Tuvieron un aparte —el segundo, desde que Pepe Lobo y ella se conocen— cuando Lolita Palma declinó visitar el entrepuente. Prefiero seguir aquí, dijo. Hace un día espléndido, y el interior de los barcos me incomoda un poco: el aire es demasiado irrespirable. Así que discúlpenme, caballeros. Ricardo Maraña bajó con los Sánchez Guinea, dispuesto a ofrecerles una copa de oporto en la camareta, y ella se quedó apoyada en el ángulo entre el espejo de popa y la regala, protegiéndose del sol con la sombrilla abierta mientras contemplaba a poca distancia, entre la reverberación de luz en el agua, la imponente mole fortificada de la Puerta de Tierra, las velas de grandes y pequeñas embarcaciones yendo y viniendo por todas partes.

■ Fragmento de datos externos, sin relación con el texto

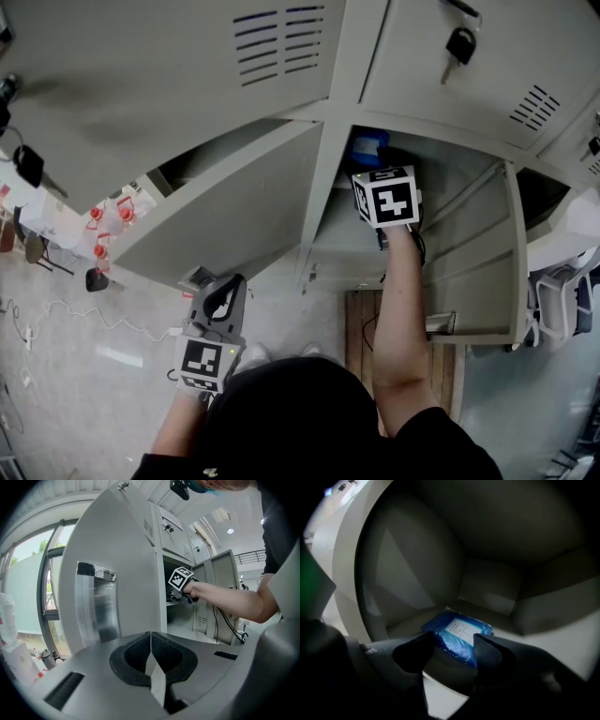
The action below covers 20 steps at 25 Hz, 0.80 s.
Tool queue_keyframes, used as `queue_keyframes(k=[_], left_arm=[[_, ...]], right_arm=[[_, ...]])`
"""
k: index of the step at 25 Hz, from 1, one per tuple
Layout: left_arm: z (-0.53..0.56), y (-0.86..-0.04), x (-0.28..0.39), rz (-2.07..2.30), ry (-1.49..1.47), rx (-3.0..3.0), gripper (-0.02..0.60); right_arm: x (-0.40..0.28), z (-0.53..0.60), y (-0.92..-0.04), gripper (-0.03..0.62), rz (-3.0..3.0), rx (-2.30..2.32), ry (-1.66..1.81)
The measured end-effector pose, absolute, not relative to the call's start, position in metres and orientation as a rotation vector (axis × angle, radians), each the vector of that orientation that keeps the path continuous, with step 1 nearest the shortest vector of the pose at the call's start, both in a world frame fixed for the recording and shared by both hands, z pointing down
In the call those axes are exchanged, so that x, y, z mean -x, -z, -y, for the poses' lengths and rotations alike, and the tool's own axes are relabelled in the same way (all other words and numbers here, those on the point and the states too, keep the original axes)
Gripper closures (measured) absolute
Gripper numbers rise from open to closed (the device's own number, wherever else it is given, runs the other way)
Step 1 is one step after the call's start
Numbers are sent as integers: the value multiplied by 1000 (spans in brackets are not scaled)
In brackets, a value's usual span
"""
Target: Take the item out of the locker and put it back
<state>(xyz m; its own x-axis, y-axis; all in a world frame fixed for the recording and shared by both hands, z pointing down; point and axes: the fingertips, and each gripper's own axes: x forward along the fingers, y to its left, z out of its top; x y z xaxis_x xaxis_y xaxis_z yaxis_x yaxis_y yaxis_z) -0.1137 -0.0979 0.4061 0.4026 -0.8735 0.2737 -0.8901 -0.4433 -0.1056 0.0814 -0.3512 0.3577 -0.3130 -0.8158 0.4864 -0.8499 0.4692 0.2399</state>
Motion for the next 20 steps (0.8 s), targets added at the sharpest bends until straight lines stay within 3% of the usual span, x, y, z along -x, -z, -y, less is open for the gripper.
queue_keyframes(k=[4, 6, 12, 20], left_arm=[[97, -407, 114, 1621, -447, -2585, 568], [96, -407, 114, 1620, -445, -2587, 568], [95, -407, 114, 1604, -438, -2598, 569], [94, -406, 113, 1571, -434, -2624, 569]], right_arm=[[-85, 350, -359, 449, 2125, -1362, -37], [-85, 348, -360, 479, 2111, -1354, -26], [-83, 336, -359, 534, 2075, -1348, 1], [-88, 318, -360, 560, 2081, -1370, -34]])
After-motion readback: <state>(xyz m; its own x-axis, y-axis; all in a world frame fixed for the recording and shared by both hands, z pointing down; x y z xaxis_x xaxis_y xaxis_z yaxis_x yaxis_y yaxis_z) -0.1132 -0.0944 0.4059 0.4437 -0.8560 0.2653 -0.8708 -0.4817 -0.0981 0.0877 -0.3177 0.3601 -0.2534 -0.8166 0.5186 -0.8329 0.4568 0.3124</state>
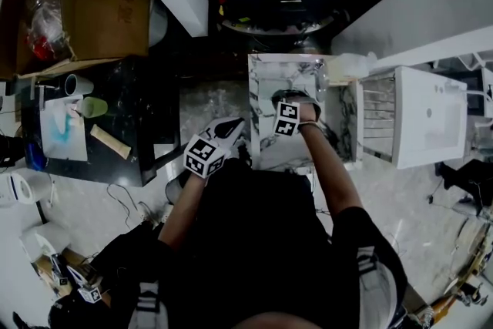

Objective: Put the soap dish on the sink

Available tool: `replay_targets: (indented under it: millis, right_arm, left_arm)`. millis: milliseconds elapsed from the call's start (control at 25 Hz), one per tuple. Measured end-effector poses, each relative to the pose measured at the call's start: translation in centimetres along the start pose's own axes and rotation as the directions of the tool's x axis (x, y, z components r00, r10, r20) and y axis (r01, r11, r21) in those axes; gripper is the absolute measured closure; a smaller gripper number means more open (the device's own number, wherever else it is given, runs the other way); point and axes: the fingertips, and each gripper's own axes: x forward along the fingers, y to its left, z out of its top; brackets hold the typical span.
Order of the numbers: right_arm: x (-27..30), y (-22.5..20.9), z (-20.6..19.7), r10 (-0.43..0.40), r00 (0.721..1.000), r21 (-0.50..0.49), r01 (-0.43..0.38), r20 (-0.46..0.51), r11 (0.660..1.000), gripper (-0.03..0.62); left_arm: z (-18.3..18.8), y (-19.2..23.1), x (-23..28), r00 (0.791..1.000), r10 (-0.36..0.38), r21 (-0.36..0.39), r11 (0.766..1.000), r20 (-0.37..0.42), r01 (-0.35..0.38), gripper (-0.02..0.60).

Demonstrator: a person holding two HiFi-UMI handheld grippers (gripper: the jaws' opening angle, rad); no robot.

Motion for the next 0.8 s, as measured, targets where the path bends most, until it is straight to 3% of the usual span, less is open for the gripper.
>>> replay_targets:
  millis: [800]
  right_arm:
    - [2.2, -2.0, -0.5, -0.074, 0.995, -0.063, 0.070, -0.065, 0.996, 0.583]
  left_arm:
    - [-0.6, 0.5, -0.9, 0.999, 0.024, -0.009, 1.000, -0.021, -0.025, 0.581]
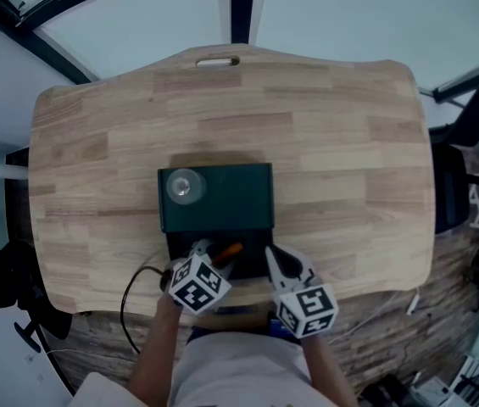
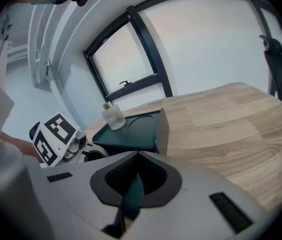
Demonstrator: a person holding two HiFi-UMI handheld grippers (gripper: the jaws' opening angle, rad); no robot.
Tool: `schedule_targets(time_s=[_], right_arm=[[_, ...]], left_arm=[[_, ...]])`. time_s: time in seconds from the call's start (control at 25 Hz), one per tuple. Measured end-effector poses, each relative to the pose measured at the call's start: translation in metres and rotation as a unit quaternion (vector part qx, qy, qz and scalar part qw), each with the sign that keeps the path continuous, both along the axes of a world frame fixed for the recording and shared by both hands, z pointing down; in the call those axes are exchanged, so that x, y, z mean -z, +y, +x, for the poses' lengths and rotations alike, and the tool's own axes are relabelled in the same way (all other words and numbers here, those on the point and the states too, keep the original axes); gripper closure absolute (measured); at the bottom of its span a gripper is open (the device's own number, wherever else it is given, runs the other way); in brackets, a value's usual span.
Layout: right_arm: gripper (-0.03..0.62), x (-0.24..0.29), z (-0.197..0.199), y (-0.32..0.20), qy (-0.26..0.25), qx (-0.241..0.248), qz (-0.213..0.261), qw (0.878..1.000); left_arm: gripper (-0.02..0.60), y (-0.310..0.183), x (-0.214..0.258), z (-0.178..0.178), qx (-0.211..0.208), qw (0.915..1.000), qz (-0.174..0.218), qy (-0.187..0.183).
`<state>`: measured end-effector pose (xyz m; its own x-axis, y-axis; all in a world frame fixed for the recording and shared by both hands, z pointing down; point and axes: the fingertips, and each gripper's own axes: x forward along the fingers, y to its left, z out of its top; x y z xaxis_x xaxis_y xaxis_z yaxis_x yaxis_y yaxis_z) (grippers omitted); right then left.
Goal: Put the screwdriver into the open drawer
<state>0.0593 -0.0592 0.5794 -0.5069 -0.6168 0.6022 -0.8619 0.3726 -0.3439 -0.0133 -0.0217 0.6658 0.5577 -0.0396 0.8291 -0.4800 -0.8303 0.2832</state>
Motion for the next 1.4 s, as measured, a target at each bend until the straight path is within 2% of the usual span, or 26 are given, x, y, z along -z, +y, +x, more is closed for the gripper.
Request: schedule_targets(time_s=[0.24,0.6,0.88,1.28,1.4], right_arm=[[0.597,0.001,-0.002,0.001,-0.002,0.004,0.000,1.000],[0.597,0.005,-0.001,0.002,-0.005,0.005,0.005,1.000],[0.597,0.007,-0.001,0.005,-0.005,0.004,0.005,1.000],[0.597,0.015,-0.002,0.004,-0.016,0.008,0.015,1.000],[0.597,0.020,-0.003,0.005,-0.038,0.003,0.015,0.999]], left_arm=[[0.462,0.003,0.000,0.001,-0.015,0.9998,0.010,-0.001],[0.460,-0.001,0.003,-0.002,-0.010,0.9998,0.014,-0.005],[0.460,-0.001,0.010,0.000,-0.009,0.9999,0.011,0.007],[0.460,-0.011,0.029,-0.005,0.032,0.9984,0.012,0.044],[0.460,-0.011,0.035,-0.007,0.046,0.9975,0.003,0.054]])
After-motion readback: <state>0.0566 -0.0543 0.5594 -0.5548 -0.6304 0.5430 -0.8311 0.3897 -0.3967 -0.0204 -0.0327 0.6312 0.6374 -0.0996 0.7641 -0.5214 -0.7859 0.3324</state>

Fue allí donde Pepe Lobo y la heredera de la casa Palma hablaron durante un cuarto de hora; y al término de la conversación, que no versó sobre nada extraordinario ni profundo, sino sobre los barcos, la guerra, la ciudad y el tráfico marítimo, confirmó el corsario que esa mujer todavía joven, insólitamente educada y culta —lo sorprendió su dominio de la terminología náutica inglesa y francesa—, no es como las que conoció antes. Que en ella hay algo distinto: una tranquila resolución interior que incluye disciplinadas renuncias, algunas certezas e intuición natural para juzgar a los hombres en sus hechos y palabras. Además de un encanto singular, indefinible —sereno, es el término que acude una y otra vez al pensamiento de Pepe Lobo—, relacionado con la cualidad agradable de su piel femenina y blanca, las tenues venas azuladas de las muñecas entre los puños de encaje y los guantes de raso que usaba aquel día, la boca agradable, entreabierta en el acto de escuchar incluso a quien, como el capitán corsario, no parecía gozar de sus más vivas simpatías —al menos eso dedujo de la forma cortés y un poco altiva con que ella se condujo todo el tiempo—. Se diría que, merced a una curiosidad al mismo tiempo calculada y espontánea por cuanto la rodea, Lolita Palma no ha perdido la facultad de sorprenderse ante lo inesperado, en un mundo poblado por seres que, en última instancia, no la sorprenden en absoluto.